- _Problem description_
Below are the records; copy exactly the stretch from the line containing "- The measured" through the line containing "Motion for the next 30", both ends included, and nothing else.

Stored data entries
+---+

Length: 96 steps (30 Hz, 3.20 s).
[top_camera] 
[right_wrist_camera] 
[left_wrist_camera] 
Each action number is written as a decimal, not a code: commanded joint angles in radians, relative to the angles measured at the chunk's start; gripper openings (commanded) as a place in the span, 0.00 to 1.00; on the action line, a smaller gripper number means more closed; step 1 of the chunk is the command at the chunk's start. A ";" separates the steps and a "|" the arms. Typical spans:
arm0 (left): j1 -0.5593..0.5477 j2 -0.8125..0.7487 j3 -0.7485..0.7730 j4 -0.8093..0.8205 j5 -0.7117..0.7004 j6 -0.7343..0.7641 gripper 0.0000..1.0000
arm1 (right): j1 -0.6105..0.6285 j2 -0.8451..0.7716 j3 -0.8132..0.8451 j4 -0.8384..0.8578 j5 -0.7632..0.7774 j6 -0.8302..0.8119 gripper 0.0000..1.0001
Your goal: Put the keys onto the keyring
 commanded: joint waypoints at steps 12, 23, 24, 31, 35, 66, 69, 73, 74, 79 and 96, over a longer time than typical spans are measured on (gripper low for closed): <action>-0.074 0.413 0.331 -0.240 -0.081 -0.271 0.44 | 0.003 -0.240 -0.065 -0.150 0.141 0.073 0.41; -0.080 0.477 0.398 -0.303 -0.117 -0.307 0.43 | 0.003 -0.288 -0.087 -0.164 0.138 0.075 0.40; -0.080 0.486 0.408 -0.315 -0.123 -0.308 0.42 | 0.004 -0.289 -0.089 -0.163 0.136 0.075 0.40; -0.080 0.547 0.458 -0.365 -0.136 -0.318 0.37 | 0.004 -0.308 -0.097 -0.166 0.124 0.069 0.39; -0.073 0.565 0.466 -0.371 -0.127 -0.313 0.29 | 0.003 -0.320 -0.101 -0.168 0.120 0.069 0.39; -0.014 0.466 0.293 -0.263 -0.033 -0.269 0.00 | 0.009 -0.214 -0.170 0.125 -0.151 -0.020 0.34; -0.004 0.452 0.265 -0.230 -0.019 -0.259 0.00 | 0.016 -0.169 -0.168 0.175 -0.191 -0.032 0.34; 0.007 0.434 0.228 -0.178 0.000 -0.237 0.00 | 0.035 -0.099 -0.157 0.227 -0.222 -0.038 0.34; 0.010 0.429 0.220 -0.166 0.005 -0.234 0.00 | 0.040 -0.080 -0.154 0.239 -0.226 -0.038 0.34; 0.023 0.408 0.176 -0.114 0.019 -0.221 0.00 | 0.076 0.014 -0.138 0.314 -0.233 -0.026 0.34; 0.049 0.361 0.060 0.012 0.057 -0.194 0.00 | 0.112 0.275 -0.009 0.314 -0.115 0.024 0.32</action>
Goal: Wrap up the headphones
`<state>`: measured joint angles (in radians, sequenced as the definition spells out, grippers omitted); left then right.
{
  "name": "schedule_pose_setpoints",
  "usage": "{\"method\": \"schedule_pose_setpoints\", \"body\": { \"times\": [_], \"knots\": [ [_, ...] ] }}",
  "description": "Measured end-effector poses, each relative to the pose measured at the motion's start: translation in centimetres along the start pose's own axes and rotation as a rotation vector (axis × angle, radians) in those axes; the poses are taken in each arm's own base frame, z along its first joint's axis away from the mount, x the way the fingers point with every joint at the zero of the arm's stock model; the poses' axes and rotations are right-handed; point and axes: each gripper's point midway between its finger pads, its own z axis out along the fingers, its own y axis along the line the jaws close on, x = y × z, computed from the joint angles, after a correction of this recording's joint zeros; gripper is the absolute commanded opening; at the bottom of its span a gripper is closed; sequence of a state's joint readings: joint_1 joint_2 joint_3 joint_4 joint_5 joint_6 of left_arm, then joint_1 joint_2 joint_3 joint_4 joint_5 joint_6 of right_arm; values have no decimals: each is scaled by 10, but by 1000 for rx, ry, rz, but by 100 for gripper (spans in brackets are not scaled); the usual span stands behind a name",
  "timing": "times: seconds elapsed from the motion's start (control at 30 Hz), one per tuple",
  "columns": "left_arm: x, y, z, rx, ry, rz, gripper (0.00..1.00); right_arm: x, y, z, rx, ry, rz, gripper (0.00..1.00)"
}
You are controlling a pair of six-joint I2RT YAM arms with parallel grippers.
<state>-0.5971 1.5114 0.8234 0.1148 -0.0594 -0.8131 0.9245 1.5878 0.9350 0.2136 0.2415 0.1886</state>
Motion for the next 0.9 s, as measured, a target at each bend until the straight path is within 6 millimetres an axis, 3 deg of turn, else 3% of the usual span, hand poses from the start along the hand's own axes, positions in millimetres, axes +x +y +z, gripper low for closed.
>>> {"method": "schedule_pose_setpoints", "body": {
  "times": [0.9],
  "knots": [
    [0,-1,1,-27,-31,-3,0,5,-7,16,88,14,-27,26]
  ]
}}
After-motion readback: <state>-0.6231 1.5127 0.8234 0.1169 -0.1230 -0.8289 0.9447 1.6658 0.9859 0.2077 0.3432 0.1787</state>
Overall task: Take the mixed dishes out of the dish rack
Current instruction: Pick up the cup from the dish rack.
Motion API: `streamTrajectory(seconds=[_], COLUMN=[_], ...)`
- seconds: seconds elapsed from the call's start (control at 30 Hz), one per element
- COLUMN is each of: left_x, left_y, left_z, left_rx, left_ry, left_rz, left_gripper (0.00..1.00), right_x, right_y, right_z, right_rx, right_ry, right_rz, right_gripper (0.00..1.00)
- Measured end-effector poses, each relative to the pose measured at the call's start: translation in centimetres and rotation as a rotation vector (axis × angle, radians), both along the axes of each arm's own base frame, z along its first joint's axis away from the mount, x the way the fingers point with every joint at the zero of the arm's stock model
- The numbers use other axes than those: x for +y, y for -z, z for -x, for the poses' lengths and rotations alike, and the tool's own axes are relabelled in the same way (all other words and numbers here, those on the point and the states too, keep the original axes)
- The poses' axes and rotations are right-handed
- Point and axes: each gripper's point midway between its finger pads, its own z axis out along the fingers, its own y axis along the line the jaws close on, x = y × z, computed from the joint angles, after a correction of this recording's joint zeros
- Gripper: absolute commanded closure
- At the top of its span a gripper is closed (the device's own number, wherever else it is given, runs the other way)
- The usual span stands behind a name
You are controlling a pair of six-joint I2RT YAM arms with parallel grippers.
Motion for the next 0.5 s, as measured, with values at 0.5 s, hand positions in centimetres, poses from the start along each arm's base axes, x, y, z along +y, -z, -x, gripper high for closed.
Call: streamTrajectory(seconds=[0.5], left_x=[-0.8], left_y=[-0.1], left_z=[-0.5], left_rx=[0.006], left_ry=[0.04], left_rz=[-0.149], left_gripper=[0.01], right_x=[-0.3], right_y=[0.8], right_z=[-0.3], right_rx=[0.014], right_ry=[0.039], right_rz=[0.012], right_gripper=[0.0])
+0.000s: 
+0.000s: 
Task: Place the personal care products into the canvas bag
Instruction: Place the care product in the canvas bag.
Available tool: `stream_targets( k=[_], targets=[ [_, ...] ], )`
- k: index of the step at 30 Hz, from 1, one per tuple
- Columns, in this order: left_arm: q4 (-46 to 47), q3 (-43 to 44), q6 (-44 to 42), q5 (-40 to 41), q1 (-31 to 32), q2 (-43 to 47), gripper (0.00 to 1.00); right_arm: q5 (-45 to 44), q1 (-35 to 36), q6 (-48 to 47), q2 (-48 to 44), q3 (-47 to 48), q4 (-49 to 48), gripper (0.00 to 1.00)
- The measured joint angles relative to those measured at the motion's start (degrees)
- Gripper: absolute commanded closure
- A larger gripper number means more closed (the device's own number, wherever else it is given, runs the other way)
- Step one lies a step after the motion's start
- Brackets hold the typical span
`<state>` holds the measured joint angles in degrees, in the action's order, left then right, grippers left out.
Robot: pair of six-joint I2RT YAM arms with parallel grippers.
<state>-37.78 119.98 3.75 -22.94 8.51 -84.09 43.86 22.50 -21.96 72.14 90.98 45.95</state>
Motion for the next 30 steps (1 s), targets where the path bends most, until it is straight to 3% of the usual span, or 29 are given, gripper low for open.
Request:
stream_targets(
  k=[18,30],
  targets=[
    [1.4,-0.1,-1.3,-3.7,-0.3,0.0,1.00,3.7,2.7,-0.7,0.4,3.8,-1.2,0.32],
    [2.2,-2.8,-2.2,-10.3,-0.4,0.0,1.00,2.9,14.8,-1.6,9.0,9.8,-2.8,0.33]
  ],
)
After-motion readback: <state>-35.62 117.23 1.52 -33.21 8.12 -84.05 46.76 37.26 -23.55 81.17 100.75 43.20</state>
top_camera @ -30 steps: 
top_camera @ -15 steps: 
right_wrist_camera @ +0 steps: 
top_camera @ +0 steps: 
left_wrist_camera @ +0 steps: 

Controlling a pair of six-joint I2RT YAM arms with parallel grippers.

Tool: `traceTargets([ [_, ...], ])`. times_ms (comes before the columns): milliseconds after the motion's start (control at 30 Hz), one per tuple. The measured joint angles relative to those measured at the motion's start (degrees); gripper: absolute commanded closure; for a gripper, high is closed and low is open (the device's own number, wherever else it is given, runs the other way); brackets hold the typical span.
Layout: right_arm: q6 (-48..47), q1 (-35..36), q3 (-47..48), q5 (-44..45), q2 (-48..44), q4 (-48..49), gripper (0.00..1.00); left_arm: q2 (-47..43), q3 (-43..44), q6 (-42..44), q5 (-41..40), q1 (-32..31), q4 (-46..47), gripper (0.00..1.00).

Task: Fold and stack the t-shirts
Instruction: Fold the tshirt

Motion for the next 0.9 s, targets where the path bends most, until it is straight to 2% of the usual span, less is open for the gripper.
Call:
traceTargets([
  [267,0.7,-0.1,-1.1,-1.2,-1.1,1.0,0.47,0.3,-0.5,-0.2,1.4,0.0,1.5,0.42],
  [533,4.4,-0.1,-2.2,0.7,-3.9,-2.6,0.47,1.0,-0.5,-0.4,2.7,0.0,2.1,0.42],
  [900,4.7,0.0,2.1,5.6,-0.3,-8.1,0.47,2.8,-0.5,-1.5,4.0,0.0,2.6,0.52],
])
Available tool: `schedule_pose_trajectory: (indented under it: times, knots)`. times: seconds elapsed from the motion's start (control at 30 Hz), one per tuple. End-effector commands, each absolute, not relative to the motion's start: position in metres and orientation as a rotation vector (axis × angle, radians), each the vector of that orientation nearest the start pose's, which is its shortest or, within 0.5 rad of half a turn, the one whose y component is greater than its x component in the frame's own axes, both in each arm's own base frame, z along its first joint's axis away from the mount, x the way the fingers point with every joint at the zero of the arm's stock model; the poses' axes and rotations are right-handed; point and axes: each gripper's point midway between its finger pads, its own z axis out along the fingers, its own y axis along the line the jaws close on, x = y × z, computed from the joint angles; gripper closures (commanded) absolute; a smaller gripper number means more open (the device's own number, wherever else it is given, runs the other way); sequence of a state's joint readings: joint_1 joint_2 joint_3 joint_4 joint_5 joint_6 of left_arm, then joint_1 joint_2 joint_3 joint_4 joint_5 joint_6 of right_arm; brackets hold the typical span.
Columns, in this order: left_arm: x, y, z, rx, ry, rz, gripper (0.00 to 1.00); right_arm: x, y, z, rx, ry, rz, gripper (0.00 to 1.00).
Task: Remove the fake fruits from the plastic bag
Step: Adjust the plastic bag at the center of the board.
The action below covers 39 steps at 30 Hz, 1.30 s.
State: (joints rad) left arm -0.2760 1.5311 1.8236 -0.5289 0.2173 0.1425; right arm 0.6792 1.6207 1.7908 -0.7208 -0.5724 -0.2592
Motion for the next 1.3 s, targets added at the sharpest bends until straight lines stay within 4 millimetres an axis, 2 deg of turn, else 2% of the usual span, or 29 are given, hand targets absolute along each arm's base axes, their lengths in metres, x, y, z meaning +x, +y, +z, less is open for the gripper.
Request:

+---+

- _Response to this task_
- The measured joint angles relative to those measured at the motion's start (degrees)
- Gripper: absolute commanded closure
- A larger gripper number means more closed (the device's own number, wherever else it is given, runs the other way)
- Step one lies a step after the motion's start
- Brackets hold the typical span
`<state>` holds the measured joint angles in degrees, in the action's order, left then right, grippers left out.
Robot: pair of six-joint I2RT YAM arms with parallel grippers.
<state>-37.78 119.98 3.75 -22.94 8.51 -84.09 43.86 22.50 -21.96 72.14 90.98 45.95</state>
Motion for the next 30 steps (1 s), targets where the path bends most, until it is straight to 3% of the usual span, or 29 are given, gripper low for open.

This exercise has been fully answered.